There is some debate as to whether Hillview really needed to declare bankruptcy, spurning settlement offers from the trucking company, which apparently had been willing to accept about 40 cents on the dollar. There may be a reason that Hillview found bankruptcy preferable to paying out, even at a lower rate than the court ordered, to the trucking company.

In August, Moody’s, which rates some 15,000 government entities, issued a report titled “Municipal Bankruptcy Still Rare, but No Longer Taboo.” Likening Hillview’s scenario to the one in Detroit in some ways, Moody’s Senior VP Al Medioli noted, “There appears to be a dynamic at play that elevates retirees as a group above other creditors, and that further places pensions on a higher plane above all other liabilities, regardless of bond security or legal revenue pledge.”
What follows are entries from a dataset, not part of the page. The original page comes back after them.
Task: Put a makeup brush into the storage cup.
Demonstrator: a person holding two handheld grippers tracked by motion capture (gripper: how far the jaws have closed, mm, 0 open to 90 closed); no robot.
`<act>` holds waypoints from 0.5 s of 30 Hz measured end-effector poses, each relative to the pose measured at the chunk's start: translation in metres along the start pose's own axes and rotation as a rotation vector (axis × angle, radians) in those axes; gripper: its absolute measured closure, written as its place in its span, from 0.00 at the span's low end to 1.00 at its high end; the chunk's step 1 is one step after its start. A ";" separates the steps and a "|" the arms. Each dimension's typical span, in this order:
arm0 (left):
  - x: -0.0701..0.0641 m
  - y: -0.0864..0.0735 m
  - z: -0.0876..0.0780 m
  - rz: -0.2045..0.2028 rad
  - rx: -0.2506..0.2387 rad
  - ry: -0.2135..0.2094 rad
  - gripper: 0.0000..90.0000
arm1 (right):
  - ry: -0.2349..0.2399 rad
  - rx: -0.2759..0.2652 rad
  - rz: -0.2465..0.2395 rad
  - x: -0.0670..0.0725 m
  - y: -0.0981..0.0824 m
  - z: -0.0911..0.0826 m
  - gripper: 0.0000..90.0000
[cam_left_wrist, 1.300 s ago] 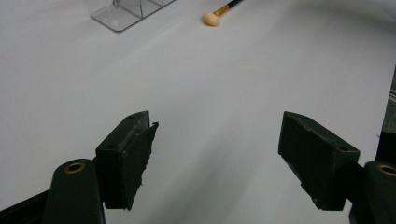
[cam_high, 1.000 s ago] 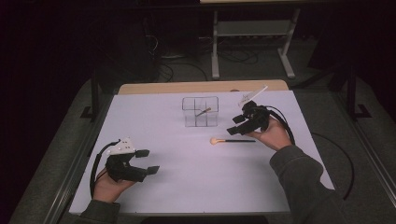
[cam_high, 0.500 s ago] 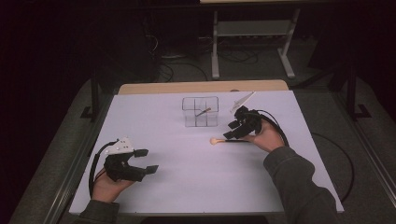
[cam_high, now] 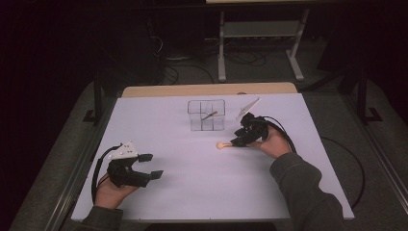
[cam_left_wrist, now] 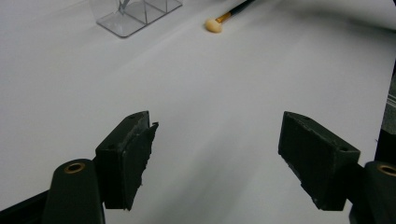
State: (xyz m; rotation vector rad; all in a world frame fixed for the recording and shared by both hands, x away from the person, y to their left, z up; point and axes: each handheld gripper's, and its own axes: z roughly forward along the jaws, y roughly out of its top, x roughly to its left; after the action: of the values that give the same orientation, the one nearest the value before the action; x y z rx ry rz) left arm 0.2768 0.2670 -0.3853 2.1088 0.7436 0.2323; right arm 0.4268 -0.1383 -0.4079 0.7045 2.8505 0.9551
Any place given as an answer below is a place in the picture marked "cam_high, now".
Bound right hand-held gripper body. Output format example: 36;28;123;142
236;97;271;143

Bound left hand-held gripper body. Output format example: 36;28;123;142
107;141;152;189

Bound clear plastic compartment organizer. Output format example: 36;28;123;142
187;99;226;132

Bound person's left hand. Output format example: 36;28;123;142
93;172;140;211

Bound person's right hand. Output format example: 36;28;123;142
255;125;293;160

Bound white board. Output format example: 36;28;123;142
70;93;356;223

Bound wooden table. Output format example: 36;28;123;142
121;82;298;98

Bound black metal stand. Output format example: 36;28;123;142
356;67;385;125
82;72;106;127

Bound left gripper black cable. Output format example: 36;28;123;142
90;144;123;205

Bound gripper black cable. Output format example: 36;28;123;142
262;115;298;154
90;144;123;205

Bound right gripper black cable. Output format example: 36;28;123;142
262;115;298;154

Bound tangled black floor cables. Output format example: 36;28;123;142
223;47;268;67

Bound black floor cable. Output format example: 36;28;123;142
162;64;216;86

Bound white metal desk frame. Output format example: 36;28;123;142
205;0;311;83

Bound long black looped cable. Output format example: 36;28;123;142
320;136;367;210

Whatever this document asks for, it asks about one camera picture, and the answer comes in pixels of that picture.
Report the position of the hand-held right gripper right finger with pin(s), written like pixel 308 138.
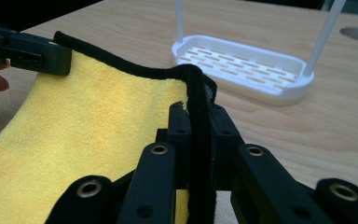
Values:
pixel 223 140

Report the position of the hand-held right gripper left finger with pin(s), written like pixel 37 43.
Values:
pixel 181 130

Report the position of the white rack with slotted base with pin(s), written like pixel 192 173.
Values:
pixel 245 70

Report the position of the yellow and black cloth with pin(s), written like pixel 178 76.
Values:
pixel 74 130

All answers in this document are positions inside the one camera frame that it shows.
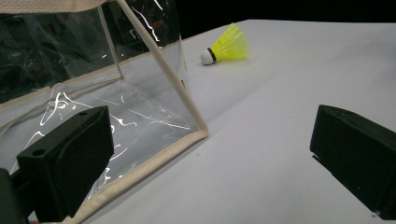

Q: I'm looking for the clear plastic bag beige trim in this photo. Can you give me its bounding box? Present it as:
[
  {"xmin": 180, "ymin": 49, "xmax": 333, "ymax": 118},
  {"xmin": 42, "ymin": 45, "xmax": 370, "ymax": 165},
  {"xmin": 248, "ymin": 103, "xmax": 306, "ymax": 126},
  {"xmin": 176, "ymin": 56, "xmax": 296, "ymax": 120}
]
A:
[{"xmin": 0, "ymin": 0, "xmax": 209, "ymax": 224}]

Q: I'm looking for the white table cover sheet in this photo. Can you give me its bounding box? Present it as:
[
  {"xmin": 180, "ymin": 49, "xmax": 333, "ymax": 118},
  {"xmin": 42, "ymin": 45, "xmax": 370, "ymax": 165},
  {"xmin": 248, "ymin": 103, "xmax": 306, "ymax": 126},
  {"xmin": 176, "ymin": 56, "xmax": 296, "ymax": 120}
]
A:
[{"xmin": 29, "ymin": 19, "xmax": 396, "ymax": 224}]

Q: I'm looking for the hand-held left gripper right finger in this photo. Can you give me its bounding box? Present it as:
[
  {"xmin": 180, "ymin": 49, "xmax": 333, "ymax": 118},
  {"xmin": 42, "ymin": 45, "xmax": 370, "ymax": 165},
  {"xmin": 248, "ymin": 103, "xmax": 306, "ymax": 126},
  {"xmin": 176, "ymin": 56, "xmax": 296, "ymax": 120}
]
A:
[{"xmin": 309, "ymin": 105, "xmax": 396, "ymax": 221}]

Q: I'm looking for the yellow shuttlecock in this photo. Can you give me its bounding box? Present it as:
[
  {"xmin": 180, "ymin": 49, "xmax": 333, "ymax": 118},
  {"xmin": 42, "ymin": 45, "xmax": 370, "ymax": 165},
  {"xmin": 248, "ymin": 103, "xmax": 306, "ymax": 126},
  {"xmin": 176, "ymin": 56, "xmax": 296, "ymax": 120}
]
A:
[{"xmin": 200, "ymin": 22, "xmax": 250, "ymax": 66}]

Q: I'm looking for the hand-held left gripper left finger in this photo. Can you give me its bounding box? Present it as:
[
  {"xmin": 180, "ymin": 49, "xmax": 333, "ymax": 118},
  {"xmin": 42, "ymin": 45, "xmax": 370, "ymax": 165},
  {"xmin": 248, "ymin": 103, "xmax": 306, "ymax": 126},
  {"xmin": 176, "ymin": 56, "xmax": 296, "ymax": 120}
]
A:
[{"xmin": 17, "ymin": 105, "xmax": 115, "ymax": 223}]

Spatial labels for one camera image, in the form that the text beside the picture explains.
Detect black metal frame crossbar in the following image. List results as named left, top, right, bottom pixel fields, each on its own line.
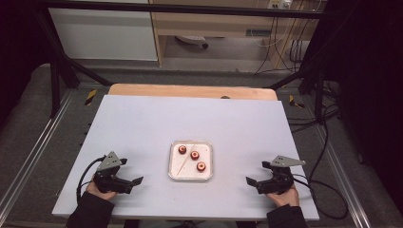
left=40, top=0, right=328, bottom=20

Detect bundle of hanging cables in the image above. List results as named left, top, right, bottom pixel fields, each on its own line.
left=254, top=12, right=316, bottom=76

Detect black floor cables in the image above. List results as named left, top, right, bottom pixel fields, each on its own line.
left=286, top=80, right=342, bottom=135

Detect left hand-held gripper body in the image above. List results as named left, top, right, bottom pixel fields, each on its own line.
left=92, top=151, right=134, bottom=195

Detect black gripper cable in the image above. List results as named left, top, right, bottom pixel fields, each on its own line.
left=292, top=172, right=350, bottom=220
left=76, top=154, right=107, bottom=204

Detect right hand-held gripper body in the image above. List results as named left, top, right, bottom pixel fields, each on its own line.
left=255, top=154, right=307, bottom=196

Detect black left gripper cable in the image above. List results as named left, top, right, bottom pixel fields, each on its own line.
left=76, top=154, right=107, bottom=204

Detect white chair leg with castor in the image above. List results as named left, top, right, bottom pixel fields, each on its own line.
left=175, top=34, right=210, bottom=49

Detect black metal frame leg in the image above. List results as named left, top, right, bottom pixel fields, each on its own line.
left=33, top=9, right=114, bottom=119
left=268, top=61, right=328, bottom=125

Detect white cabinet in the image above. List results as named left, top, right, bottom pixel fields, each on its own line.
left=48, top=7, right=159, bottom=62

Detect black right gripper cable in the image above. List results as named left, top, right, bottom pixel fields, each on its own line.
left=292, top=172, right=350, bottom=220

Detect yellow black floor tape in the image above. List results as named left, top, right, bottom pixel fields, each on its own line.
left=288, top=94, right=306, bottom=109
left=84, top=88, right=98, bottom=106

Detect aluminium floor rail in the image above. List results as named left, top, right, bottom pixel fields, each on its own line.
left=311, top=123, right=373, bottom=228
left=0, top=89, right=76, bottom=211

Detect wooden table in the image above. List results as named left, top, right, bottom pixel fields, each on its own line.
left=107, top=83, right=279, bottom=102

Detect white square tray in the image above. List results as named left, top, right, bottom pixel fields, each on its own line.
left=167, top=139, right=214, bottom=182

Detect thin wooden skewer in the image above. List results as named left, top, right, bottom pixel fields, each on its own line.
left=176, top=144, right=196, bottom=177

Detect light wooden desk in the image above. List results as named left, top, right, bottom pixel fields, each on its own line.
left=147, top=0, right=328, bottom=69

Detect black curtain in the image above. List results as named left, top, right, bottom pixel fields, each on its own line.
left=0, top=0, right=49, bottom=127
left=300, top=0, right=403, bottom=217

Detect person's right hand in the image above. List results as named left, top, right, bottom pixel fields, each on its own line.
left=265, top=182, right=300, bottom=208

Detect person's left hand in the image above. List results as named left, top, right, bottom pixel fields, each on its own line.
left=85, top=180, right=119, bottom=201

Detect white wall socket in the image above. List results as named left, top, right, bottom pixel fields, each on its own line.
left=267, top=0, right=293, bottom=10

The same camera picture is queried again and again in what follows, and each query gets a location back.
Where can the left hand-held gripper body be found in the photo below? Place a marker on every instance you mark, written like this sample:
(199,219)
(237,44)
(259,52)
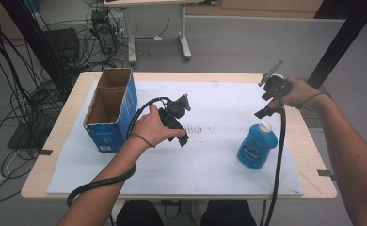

Kentucky’s state and local governments face pension challenges like those in other parts of the country. As of early 2015, the state was contending with an unfunded pension liability of over $9 billion, considered the nation’s least well-funded state pension system. Information on Hillview’s pension obligations that might have been affected by the bankruptcy filing wasn’t immediately available, even to groups that monitor pensions in the state.

For a small city like Hillview, there are no foundations likely to appear on the horizon with a plan to lead the city out of bankruptcy while protecting most pension assets, like the foundation sector did for Detroit through the linkage of the Detroit Institute of Arts. However, don’t imagine that municipal government (and state government) pension debts aren’t on the minds of some foundations. For example, the John and Laura Arnold Foundation has made pension reform one of its core program initiatives under the guise of promoting sustainable government finance practices. The foundation conducts various reviews of state and local pension funds, recently examining Colorado’s, with recommendations for helping the state deal with its deficit.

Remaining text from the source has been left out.